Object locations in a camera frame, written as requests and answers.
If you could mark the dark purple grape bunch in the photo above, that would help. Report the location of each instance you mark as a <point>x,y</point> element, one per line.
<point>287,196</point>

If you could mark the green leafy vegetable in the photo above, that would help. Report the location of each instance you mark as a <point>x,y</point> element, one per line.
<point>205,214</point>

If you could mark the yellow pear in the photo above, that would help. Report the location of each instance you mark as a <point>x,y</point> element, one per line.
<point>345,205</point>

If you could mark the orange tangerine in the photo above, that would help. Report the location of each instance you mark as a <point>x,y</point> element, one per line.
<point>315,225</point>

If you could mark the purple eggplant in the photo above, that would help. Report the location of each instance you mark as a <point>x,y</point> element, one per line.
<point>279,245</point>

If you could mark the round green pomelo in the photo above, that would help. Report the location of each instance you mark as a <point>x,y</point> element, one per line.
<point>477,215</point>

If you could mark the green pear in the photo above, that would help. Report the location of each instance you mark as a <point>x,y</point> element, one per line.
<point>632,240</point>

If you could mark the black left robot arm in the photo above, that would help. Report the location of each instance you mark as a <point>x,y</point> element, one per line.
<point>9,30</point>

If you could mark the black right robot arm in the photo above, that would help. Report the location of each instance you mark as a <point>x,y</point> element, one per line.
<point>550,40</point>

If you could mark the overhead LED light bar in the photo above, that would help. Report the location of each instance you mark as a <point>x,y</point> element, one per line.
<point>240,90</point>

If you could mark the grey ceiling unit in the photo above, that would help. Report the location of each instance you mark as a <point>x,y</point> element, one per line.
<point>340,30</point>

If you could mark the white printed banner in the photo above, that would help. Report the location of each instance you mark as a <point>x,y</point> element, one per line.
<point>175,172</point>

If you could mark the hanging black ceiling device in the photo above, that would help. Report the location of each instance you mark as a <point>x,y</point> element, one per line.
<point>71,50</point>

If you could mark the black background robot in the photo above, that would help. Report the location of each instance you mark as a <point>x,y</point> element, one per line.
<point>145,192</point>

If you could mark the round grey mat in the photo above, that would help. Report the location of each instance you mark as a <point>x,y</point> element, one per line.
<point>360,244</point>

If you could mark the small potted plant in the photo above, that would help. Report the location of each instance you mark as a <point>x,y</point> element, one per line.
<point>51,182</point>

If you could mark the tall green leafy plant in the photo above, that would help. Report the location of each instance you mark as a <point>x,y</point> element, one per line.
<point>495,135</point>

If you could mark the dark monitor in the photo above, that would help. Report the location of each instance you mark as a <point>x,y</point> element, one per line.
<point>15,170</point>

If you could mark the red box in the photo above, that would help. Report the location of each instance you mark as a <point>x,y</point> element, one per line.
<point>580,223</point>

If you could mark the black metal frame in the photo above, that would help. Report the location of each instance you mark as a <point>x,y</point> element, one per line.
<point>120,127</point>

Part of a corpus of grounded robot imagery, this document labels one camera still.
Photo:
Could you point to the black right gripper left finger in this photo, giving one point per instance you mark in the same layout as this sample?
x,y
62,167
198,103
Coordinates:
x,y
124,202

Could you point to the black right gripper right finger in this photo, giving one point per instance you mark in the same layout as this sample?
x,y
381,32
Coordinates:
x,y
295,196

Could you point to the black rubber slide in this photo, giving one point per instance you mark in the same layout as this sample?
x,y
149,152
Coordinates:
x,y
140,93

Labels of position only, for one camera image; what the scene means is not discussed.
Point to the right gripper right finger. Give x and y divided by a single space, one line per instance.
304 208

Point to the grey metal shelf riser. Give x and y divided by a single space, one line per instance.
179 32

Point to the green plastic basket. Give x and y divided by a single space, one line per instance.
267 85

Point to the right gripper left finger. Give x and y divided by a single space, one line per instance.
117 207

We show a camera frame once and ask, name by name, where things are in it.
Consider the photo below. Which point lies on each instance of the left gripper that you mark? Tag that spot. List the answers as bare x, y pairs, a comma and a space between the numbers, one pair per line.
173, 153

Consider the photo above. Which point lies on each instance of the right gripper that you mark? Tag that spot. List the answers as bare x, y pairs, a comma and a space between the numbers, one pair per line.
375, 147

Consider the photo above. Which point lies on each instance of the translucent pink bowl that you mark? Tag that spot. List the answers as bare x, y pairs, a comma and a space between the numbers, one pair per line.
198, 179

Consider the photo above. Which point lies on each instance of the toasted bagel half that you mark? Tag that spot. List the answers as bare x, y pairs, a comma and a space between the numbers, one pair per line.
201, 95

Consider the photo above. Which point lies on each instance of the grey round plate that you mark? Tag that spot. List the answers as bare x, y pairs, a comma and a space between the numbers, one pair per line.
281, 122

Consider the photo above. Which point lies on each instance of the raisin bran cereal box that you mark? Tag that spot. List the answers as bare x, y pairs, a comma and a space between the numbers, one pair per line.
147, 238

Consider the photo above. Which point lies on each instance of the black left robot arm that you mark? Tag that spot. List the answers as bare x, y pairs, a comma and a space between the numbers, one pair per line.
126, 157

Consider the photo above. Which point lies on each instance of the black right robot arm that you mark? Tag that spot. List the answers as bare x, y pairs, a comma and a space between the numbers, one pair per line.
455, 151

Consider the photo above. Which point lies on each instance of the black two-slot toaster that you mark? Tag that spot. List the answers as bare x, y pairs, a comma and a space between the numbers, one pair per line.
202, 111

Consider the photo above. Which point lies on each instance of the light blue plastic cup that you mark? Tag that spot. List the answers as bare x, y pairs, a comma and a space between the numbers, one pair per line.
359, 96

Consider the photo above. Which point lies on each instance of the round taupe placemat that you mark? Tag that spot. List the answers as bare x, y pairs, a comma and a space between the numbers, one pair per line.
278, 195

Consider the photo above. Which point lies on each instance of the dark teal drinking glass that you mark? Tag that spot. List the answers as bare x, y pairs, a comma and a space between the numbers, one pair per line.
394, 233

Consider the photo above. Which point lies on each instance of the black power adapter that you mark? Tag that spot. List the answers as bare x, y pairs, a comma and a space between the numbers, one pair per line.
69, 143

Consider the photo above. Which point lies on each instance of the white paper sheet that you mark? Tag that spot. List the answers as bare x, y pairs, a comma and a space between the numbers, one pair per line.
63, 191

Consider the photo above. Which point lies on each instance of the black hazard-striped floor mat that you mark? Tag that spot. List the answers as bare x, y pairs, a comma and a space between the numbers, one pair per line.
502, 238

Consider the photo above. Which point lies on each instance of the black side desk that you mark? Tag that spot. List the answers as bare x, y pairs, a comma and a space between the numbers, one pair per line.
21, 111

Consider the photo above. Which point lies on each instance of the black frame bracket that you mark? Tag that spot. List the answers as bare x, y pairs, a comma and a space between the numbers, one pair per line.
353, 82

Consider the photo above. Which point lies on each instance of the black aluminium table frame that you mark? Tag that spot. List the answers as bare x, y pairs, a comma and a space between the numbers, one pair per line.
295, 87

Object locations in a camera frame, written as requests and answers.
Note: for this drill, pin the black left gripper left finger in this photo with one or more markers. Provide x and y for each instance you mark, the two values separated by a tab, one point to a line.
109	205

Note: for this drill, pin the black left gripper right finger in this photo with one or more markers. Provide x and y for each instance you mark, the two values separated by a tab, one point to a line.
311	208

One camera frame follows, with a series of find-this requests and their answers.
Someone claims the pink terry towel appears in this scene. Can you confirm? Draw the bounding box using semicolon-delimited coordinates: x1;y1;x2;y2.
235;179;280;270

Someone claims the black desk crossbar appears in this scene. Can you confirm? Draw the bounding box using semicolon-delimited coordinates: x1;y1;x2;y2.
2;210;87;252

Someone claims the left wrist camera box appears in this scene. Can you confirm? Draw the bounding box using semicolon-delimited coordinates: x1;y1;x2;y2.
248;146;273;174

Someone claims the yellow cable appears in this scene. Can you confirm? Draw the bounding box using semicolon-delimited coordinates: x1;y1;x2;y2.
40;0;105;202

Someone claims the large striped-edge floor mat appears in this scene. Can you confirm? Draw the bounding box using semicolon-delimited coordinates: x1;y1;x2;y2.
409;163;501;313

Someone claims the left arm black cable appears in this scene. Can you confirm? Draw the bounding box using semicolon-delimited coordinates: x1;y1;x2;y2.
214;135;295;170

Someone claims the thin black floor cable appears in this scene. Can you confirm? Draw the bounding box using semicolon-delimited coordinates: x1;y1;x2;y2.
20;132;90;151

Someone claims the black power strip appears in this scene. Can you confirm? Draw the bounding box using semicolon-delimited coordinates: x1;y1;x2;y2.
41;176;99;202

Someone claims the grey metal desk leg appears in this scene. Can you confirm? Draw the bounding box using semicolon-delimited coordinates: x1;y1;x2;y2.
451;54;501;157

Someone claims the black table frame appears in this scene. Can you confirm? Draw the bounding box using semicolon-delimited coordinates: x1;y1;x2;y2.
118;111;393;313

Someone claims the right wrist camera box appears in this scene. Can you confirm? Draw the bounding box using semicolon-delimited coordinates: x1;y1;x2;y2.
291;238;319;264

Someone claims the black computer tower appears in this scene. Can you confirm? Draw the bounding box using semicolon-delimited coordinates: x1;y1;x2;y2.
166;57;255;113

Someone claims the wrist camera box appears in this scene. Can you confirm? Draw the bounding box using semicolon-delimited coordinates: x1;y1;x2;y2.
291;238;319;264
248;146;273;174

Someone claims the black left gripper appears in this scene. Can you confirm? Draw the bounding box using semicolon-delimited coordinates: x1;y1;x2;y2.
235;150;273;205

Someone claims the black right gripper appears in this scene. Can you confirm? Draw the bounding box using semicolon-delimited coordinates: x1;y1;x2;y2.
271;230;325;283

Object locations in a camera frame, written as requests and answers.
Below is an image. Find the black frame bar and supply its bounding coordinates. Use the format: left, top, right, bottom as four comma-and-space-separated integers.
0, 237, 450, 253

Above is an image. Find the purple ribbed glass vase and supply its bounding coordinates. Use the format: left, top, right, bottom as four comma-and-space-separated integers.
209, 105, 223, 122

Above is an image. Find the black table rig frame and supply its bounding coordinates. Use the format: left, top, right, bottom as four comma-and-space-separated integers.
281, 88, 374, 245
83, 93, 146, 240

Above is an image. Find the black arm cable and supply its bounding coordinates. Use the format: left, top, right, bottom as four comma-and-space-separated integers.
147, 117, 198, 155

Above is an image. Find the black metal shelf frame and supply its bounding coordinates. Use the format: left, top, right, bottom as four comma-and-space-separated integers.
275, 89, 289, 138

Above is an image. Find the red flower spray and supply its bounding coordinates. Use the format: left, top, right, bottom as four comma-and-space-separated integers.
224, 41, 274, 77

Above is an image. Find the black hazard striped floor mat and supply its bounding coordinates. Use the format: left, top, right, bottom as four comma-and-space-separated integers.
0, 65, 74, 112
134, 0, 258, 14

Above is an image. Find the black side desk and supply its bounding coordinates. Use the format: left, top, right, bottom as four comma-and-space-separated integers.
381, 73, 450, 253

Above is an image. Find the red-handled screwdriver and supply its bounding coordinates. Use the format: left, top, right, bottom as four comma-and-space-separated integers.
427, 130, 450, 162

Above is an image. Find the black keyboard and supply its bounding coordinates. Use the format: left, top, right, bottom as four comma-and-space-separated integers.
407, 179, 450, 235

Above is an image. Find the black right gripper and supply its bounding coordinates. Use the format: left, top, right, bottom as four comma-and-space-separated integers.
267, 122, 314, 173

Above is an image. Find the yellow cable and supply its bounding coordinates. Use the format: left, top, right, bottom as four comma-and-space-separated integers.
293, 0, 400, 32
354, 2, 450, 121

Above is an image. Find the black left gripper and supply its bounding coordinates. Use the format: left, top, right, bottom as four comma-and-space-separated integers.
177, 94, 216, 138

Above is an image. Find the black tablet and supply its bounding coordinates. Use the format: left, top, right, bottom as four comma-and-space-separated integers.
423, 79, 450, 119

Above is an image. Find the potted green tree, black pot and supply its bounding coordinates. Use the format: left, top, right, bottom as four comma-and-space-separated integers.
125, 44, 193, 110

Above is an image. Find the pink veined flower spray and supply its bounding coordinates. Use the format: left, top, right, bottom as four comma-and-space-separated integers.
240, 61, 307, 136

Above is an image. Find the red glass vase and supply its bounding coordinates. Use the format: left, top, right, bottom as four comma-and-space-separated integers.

━━━━━━━━━━━━━━━━

To do – Return exactly the opening lines of the listing above, ending with the line that has "<point>345,205</point>".

Task solution –
Object locations in a camera frame, written as requests and answers.
If you could mark the dark purple grape bunch in the photo above, that would help. Report the location of each instance you mark as a <point>x,y</point> element, one per line.
<point>287,196</point>

If you could mark the green leafy vegetable in the photo above, that would help. Report the location of each instance you mark as a <point>x,y</point> element, one per line.
<point>205,214</point>

If you could mark the yellow pear in the photo above, that would help. Report the location of each instance you mark as a <point>x,y</point> element, one per line.
<point>345,205</point>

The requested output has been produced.